- To do
Transcribe the material verbatim, starting at its first line and stopping once the line containing "The spot (54, 102)" has been given; no picture should appear.

[Start of section]

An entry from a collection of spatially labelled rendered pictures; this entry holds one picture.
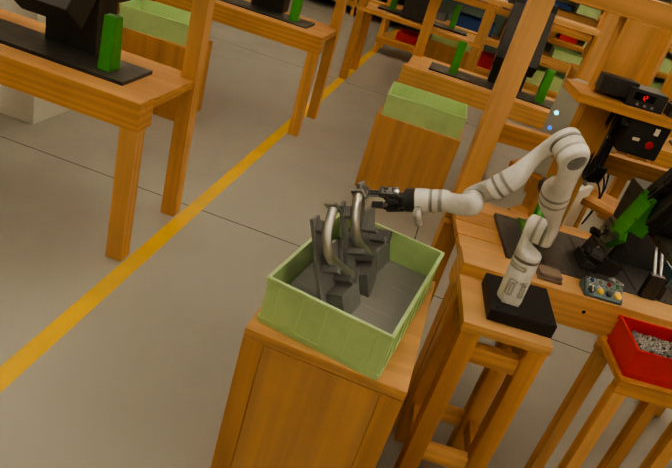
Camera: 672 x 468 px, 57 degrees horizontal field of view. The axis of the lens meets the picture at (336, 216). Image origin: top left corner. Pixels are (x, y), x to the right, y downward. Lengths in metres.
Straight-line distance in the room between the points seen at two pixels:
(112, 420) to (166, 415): 0.21
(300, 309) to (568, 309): 1.17
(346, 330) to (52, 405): 1.34
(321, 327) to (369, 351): 0.16
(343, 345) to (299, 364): 0.16
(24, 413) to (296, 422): 1.11
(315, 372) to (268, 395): 0.20
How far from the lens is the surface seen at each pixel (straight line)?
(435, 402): 2.43
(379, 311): 2.07
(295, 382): 1.99
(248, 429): 2.19
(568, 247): 2.95
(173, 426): 2.70
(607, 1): 2.84
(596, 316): 2.67
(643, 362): 2.44
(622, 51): 2.90
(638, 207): 2.80
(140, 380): 2.86
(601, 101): 2.80
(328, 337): 1.88
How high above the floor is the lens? 2.00
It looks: 27 degrees down
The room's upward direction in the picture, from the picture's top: 17 degrees clockwise
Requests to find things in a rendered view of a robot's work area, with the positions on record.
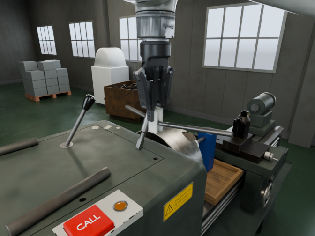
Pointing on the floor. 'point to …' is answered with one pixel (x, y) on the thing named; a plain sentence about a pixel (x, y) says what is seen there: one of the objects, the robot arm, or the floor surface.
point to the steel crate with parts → (123, 100)
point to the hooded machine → (108, 71)
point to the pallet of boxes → (44, 79)
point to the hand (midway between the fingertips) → (155, 119)
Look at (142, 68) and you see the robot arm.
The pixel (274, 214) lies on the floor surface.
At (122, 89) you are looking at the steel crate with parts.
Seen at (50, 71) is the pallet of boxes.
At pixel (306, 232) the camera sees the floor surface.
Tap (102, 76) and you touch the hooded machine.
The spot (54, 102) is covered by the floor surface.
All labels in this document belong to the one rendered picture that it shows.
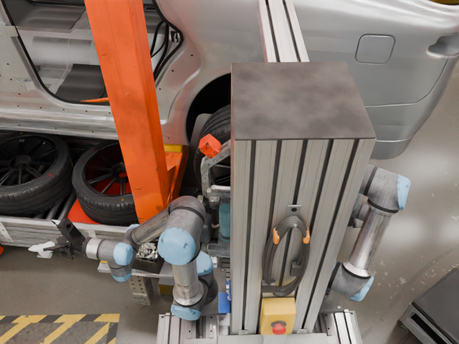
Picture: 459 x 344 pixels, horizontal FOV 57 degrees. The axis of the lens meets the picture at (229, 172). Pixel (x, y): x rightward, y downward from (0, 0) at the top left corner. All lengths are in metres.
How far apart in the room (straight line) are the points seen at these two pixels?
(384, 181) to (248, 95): 0.89
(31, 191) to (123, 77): 1.42
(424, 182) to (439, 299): 1.32
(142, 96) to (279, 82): 1.00
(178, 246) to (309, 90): 0.67
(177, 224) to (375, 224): 0.75
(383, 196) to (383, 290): 1.48
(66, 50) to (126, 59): 1.80
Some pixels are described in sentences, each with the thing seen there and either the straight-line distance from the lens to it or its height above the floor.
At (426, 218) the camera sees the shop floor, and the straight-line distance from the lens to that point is 3.51.
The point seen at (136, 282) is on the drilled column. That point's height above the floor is 0.28.
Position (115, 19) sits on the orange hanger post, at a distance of 1.64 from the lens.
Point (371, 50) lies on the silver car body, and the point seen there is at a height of 1.46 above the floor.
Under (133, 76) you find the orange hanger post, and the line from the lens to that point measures 1.74.
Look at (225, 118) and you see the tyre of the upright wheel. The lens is 2.20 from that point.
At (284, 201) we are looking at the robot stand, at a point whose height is 1.86.
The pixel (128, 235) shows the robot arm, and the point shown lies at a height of 1.16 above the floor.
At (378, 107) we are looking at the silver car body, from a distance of 2.42.
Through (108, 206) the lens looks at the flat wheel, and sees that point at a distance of 2.72.
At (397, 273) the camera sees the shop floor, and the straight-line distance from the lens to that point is 3.13.
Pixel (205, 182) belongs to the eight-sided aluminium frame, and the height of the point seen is 0.84.
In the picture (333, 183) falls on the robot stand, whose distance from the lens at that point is 0.84.
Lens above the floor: 2.51
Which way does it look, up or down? 46 degrees down
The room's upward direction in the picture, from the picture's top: straight up
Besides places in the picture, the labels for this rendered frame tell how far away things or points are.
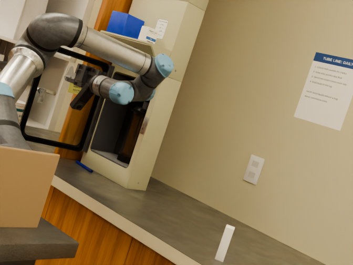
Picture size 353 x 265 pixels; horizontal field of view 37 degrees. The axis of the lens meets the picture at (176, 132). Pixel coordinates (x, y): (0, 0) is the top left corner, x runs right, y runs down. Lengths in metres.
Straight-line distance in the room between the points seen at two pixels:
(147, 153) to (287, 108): 0.60
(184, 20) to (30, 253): 1.18
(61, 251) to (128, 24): 1.12
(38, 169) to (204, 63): 1.40
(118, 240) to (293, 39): 1.12
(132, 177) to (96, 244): 0.40
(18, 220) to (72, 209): 0.63
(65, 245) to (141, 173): 0.89
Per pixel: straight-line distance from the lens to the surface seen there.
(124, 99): 1.80
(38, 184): 1.30
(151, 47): 2.00
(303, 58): 2.24
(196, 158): 2.44
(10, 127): 1.31
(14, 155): 1.23
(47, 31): 1.66
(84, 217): 1.86
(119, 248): 1.73
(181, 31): 2.09
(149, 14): 2.22
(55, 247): 1.28
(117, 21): 2.18
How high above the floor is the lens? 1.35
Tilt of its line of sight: 4 degrees down
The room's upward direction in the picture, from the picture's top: 18 degrees clockwise
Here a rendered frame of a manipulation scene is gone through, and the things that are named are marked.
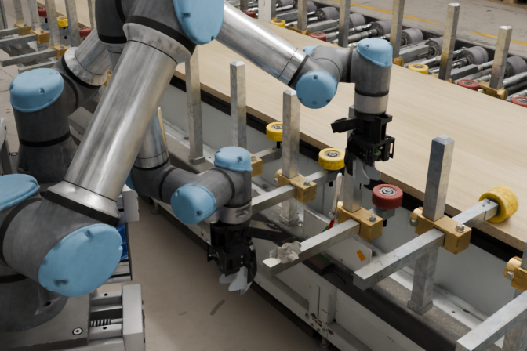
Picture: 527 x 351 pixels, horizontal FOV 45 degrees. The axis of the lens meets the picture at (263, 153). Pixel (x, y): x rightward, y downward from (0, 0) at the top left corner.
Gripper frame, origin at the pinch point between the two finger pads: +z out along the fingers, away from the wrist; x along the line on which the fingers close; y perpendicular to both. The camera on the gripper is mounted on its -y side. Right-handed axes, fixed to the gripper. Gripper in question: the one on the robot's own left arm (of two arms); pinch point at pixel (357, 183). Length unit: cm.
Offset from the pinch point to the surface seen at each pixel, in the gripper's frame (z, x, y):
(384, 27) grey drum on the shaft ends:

[End of section]

- Solved exercise
An entry from a collection of spatially labelled rendered pictures; this entry holds one picture.
Camera: 672 x 468 px, 57 degrees horizontal field of view. The axis of the lens meets the picture at (336, 216). Image origin: top left corner. Pixels are (x, y), x to the right, y downward. Lengths in metres.
Straight-line distance in the room between the points seen at two pixels:
(112, 420) to (166, 415): 0.21
(300, 309) to (568, 309): 1.17
(346, 330) to (52, 405): 1.34
(321, 327) to (369, 351): 0.16
(343, 345) to (299, 364): 0.16
(24, 413) to (296, 422): 1.11
(315, 372) to (268, 395): 0.20
How far from the lens is the surface seen at each pixel (straight line)?
(435, 402): 2.43
(379, 311): 2.07
(295, 382): 1.99
(248, 429): 2.19
(568, 247): 2.95
(173, 426): 2.70
(607, 1): 2.84
(596, 316): 2.67
(643, 362): 2.44
(622, 51): 2.90
(638, 207): 2.80
(140, 380): 2.86
(601, 101): 2.80
(328, 337): 1.88
How high above the floor is the lens? 2.00
It looks: 27 degrees down
The room's upward direction in the picture, from the picture's top: 17 degrees clockwise
Requests to find things in a rendered view of a robot's work area, with the positions on record.
Pointing on the floor. 'point to …' is answered with one pixel (x, y) on the thing named; a plain sentence about a pixel (x, y) says what is seen there: one of the objects, the robot arm, or the floor surface.
point to the steel crate with parts → (123, 100)
point to the hooded machine → (108, 71)
point to the pallet of boxes → (44, 79)
point to the hand (midway between the fingertips) → (155, 119)
Look at (142, 68) and you see the robot arm.
The pixel (274, 214) lies on the floor surface.
At (122, 89) you are looking at the steel crate with parts.
Seen at (50, 71) is the pallet of boxes.
At pixel (306, 232) the camera sees the floor surface.
Tap (102, 76) and you touch the hooded machine.
The spot (54, 102) is covered by the floor surface.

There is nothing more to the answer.